Il secondo tempo di una riflessione sullo Stato.
Foto di Claudio Vesco
In questa seconda e ultima parte, Mastropaolo racconta il governo del disordine da parte dei moderni regimi rappresentativi. Qui la prima parte.
Il disordine contingentato dei regimi rappresentativi
Lo Stato è nato nel disordine e dal disordine. Dopo aver tentato di reprimerlo, la più geniale invenzione della politica moderna è consistita nell’inocularsi un vaccino: governare il disordine riconoscendolo, pacificandolo e convivendo con esso. Il regime rappresentativo è una tecnica di governo in virtù della quale una dose controllata di conflitto e di disordine è introiettata ai vertici dell’ordine statale. Ciclicamente, tramite le elezioni, e non solo, in parlamento e sulla scena pubblica, si concede al disordine l’opportunità di manifestarsi, purché nel rispetto di alcune regole fondamentali. I conflitti saranno trattati, oltre che con l’avvicendamento degli eletti a seguito delle scelte degli elettori, con l’assunzione delle decisioni a maggioranza. In compenso, se parte cospicua del disordine che in precedenza si manifestava tramite la violenza era rimossa, quanto residuava darà comunque luogo a accanite contese elettorali e a “una feroce, ma non sanguinosa lotta per le cariche pubbliche”.[1]
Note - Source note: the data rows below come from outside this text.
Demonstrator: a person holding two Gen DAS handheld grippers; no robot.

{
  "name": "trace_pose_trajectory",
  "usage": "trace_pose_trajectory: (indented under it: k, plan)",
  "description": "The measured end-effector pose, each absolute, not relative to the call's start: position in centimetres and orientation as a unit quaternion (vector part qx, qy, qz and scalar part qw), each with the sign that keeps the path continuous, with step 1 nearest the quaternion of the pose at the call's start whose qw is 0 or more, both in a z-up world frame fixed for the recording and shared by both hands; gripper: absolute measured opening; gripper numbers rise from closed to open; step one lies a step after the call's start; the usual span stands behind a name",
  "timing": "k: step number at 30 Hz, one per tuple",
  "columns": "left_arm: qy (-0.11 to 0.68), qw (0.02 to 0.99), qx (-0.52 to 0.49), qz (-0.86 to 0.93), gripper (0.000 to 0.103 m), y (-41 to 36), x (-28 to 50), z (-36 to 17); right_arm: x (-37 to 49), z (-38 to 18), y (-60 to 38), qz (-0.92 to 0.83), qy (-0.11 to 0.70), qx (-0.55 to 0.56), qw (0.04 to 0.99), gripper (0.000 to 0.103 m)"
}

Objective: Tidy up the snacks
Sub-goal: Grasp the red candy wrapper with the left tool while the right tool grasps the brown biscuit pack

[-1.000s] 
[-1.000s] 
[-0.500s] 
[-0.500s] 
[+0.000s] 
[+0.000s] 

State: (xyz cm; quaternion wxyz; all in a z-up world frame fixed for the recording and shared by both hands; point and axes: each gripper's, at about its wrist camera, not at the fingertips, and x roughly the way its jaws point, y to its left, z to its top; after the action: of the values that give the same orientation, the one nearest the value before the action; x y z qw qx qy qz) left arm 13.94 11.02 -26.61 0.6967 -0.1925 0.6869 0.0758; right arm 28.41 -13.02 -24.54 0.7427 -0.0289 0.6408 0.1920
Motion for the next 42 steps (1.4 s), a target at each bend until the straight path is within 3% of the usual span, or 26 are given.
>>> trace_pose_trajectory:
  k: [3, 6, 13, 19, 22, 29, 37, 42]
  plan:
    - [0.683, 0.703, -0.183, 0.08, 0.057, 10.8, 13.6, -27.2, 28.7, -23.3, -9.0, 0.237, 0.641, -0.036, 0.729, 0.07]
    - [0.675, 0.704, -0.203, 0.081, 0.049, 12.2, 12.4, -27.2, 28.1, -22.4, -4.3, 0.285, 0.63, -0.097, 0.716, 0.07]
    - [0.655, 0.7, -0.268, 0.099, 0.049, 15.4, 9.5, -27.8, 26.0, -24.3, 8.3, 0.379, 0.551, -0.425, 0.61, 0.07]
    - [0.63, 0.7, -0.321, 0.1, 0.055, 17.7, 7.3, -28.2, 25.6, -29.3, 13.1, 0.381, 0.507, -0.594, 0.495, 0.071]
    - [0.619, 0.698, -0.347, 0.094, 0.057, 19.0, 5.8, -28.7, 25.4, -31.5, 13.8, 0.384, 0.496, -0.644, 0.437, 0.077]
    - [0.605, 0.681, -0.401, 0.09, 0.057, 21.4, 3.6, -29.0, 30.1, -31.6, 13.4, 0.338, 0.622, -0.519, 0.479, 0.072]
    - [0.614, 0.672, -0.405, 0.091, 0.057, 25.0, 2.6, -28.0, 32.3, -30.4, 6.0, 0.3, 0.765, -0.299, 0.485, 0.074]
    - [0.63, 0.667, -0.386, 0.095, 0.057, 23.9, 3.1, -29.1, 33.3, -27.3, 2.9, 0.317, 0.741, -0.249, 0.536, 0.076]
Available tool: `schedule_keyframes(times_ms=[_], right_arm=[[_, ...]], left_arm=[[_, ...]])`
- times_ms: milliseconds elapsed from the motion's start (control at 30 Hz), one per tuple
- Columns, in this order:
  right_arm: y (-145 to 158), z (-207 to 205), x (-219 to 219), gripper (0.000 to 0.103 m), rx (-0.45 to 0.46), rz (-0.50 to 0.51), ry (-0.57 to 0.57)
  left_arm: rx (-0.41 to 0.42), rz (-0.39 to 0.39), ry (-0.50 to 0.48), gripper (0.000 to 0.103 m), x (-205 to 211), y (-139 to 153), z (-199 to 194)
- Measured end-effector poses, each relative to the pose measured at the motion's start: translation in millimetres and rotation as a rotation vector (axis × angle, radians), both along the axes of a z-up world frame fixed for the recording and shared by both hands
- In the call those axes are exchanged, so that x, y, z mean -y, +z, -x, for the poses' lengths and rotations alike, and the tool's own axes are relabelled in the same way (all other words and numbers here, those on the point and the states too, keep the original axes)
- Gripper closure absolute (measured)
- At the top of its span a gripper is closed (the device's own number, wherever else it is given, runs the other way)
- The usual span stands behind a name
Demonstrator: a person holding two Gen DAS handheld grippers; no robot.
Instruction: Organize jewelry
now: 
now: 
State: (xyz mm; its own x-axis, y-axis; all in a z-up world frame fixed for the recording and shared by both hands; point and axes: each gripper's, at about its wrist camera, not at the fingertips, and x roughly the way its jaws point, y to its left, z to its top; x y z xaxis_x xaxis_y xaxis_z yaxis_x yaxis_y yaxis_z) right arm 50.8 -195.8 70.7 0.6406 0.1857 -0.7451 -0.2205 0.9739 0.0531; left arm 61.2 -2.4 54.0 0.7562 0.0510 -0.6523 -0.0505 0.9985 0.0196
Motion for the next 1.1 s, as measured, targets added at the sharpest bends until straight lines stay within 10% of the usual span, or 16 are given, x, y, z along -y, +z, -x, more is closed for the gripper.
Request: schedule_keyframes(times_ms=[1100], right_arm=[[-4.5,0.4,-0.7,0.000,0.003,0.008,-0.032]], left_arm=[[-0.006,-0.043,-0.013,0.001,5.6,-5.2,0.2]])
Le regole del gioco e le modalità di contenimento del pluralismo e del disordine saranno anch’esse perennemente all’ordine del giorno. Perché le regole del gioco condizionano gli esiti del gioco e sono pertanto sempre una posta del gioco. Quando nacque il regime rappresentativo, grazie alle tre grandi rivoluzioni «borghesi», era in atto una rivoluzione culturale di cui ha dato vivace rendiconto A. O. Hirschman, la quale riconosceva, e riteneva virtuosi, gli interessi e il loro pluralismo, opponendoli alle passioni.[2] Ma si trattava di una rivoluzione che pur sempre squalificava gli interessi politici, denominandoli passioni, e che valorizzava la passione per la ricchezza, denominandola interesse, implicitamente invitando la sfera politica a somministrare il vaccino pluralistico con parsimonia, curandosi di non turbare l’azione dello Stato in quanto tutore dell’interesse generale e dell’ordine, ovvero di quel disordine che esso provvedeva a riclassificare come ordine. Il che è stato fatto, per l’appunto, manipolando le regole del gioco.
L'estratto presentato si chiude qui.